Coconut milk, cream cheese, white chocolate, and whipped cream blended into a smooth, subtly sweet custard make an extraordinary filling and topping for our Coconut Cream Cake. Some of our customers love this topping so much they’d like to just skip the cake and eat the frosting by itself with a spoon, like an exotic coconut pudding. The secret to making this frosting successfully is to cook the custard until it is very thick, or it won’t have enough body once the whipped cream is added to have a good spreading consistency. Cook the custard the day before you want to frost your cake, so it can be refrigerated overnight to chill completely before you fold in the whipped cream. After you spread it on the cake, add a sprinkle of sweetened coconut flakes for a snowy finish. This cake looks as beautiful as it tastes.

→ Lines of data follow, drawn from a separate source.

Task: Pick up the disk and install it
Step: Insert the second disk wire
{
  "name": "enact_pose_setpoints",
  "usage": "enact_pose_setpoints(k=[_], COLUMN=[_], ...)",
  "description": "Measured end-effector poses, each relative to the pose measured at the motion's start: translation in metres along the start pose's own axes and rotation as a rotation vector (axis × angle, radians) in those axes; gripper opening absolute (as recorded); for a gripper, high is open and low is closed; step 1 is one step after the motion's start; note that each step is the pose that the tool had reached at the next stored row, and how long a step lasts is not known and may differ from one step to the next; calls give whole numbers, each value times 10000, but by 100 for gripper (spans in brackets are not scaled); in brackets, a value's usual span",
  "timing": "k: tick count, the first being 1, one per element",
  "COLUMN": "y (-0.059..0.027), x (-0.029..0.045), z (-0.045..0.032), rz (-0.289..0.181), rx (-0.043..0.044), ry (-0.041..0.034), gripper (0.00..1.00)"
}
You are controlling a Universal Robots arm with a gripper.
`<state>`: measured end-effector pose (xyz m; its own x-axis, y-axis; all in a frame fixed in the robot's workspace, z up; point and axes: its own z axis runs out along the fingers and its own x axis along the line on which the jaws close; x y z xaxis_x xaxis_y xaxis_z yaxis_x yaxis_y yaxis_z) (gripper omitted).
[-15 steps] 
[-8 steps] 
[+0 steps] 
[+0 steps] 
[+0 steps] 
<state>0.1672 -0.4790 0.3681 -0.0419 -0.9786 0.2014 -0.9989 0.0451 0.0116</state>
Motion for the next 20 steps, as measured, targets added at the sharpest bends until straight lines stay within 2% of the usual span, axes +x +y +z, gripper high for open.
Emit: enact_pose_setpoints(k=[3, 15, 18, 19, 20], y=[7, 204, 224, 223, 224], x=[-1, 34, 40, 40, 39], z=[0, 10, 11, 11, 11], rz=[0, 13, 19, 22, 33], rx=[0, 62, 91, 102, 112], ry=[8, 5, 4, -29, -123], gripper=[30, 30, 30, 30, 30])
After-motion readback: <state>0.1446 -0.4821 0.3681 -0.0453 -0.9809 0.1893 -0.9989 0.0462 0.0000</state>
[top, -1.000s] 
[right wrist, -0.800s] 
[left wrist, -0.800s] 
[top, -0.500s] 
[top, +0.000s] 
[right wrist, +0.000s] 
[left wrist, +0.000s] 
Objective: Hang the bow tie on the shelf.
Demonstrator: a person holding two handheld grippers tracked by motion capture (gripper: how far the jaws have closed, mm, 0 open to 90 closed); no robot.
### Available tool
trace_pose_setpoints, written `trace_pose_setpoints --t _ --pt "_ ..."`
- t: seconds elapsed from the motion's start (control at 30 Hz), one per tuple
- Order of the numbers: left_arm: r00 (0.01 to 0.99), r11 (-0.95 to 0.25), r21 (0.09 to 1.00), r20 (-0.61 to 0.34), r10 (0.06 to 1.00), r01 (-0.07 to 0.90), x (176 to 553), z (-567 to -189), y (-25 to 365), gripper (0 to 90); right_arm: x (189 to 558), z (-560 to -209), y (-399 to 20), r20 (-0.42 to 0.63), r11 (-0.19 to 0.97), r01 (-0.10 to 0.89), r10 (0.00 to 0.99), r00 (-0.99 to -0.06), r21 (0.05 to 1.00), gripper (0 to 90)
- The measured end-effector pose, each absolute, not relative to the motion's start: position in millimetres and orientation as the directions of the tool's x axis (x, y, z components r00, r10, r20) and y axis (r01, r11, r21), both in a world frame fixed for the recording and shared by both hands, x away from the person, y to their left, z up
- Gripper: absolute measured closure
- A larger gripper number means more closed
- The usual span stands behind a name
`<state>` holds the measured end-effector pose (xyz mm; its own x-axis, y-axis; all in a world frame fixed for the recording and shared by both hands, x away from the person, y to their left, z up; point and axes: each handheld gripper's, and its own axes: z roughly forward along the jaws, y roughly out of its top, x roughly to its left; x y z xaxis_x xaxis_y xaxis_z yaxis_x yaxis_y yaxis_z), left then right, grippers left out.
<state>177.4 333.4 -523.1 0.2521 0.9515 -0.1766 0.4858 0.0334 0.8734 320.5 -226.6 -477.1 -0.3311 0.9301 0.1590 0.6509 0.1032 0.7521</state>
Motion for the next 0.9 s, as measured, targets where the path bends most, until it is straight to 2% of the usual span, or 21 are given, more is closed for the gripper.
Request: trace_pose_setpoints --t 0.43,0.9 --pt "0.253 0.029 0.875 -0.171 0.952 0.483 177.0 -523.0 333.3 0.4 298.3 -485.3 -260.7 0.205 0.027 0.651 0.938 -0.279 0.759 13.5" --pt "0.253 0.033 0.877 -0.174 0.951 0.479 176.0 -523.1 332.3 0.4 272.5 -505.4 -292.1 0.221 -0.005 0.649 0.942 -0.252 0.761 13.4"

Yield: enough to fill and finish one 9-inch two-layer cake
2 ¼ cups Coconut milk, full-fat
½ cup + 1 TBS
1/3 cup + I TBS Cornstarch
36 ounces Cream cheese, cut
into 1/2-inch cubes
1/3 cup white chocolate,
¾ tsp.vanilla extract
¼ tsp. kosher salt
1 ½ cups Heavy cream
¾ cup Sweetened flaked coconut, loosely packed for decoration
1. Combine 360 g/12.70 oz. of the coconut milk and the sugar in a medium-size heavy saucepan. Bring it to a boil over moderate heat, stirring it with a wooden spoon or a heatproof spatula until the sugar dissolves completely. Mix the remaining 180 g/6.35 oz. coconut milk with the cornstarch until smooth. Whisk this mixture into the boiling coconut milk, and cook over moderate heat, whisking vigorously until very thick, 2 to 3 minutes.
2. Remove the custard from the heat and whisk in the cream cheese, white chocolate, vanilla, and salt, stirring until it is completely incorporated and smooth. If the saucepan is too small to hold all the ingredients, you may have to transfer them to a larger bowl to whisk them together easily. Pour the custard into a clean bowl, press a piece of plastic wrap directly on the surface of the pudding to keep a skin from forming, and refrigerate it overnight.

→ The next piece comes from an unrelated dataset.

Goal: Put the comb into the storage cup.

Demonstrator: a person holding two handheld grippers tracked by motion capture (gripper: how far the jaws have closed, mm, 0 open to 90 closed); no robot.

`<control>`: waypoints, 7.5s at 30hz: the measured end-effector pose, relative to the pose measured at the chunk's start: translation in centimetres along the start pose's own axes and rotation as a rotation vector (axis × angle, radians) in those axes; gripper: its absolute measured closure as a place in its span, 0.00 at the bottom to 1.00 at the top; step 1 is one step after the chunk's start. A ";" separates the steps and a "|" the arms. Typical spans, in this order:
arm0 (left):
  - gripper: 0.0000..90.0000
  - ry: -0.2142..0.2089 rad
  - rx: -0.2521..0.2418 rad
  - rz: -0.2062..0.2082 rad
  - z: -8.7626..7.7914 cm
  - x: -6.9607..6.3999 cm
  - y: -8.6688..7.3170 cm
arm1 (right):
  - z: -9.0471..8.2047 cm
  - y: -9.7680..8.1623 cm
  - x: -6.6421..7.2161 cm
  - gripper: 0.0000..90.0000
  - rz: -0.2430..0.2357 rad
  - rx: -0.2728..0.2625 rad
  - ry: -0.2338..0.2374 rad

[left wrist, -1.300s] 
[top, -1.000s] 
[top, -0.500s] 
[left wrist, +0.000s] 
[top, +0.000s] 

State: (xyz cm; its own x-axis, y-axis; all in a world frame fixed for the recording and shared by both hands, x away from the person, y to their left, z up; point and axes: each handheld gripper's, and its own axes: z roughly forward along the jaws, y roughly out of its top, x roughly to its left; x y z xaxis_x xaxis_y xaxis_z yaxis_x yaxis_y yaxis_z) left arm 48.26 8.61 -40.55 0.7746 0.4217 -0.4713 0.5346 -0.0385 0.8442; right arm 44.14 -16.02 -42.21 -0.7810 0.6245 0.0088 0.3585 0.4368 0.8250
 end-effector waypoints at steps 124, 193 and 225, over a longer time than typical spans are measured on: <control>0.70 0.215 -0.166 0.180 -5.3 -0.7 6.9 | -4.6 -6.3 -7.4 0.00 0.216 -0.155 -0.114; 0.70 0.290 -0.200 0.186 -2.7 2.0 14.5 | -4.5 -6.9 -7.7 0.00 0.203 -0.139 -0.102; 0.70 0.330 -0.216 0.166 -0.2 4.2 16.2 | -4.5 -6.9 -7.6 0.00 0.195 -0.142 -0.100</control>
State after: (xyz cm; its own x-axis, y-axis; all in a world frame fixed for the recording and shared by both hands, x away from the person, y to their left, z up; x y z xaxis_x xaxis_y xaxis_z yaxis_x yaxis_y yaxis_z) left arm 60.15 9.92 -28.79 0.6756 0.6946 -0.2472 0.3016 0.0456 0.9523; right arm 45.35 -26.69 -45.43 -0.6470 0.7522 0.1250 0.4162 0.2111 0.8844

3. The next day, remove the custard from the refrigerator. Stir the cold custard vigorously with a whisk just until it’s smooth and creamy. In another bowl, whip the heavy cream until it is stiff but not grainy. Whisk [1/4] of the whipped cream into the cold coconut custard until it is smooth and well blended. This lightens the custard a little so the rest of the whipped cream can be more easily incorporated. Whisk in the remaining whipped cream until it is well combined and the frosting is thick and fluffy.

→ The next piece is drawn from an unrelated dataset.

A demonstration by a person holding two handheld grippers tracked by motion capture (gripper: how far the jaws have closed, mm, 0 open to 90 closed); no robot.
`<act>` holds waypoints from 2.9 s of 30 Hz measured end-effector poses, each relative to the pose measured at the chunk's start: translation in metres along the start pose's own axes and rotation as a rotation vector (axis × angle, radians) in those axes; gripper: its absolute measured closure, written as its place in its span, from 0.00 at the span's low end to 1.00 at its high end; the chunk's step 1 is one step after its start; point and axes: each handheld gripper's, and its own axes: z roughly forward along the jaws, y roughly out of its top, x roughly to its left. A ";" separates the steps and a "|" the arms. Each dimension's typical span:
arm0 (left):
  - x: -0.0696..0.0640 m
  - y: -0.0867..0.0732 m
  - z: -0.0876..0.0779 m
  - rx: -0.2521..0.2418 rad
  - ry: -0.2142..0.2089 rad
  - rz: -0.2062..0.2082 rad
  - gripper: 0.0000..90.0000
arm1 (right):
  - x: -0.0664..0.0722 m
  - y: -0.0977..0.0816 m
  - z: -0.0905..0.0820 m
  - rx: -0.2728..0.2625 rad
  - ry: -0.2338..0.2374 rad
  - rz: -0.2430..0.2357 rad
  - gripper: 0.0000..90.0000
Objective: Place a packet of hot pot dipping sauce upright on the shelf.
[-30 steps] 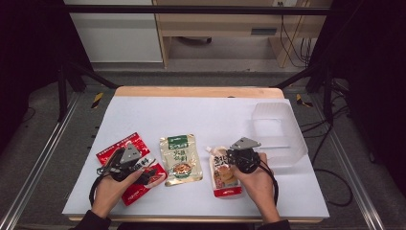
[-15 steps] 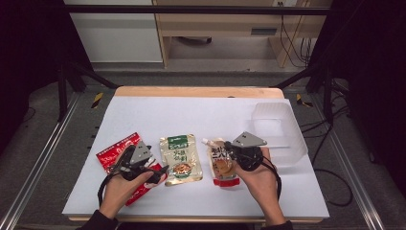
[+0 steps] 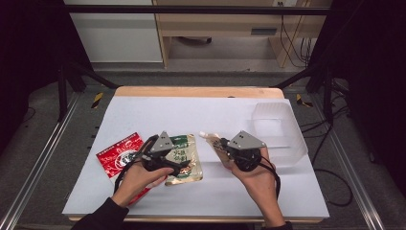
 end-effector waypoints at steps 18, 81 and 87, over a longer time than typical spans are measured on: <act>-0.009 -0.004 0.000 -0.044 -0.082 -0.001 0.36 | 0.036 0.012 -0.004 -0.026 0.129 -0.060 1.00; -0.021 0.020 -0.031 -0.041 -0.103 0.067 1.00 | 0.041 0.069 0.015 0.475 0.321 -0.411 0.79; -0.020 0.020 -0.030 -0.029 -0.107 0.064 1.00 | 0.037 0.070 0.017 0.488 0.347 -0.403 0.91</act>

4. At this point, if the frosting is nice and thick and of good spreading consistency, it can be used to finish the cake. If it seems too soft, chill it again to thicken it before using it. This custard-type frosting cannot be applied as thickly as a more traditional frosting. It will probably be only about a [1/2] inch thick.
5. Decorate the cake by sprinkling the sweetened coconut flakes on the top and patting them gently onto the sides. Store the finished cake covered in the refrigerator until about an hour before serving. Refrigerate any leftovers. This frosting is highly perishable and will sour after 3 days.
Tips and Techniques
Do not use low-fat coconut milk for this recipe. The consistency of the frosting may be too runny and the subtle coconut flavor will be diminished. Fat is a flavor carrier. Whenever naturally occurring fat is removed from an ingredient, much of the ingredient’s flavor is also removed. Fat also is a key factor in the texture of foods.
The coconut milk in this recipe is divided into 2 portions; one is combined with the sugar, the other with the cornstarch. Be sure to shake the can or stir the coconut milk well before you measure it out.
Use any good-quality white chocolate for this recipe. If the chocolate is already in chips or chunks, it won’t be necessary to chop it.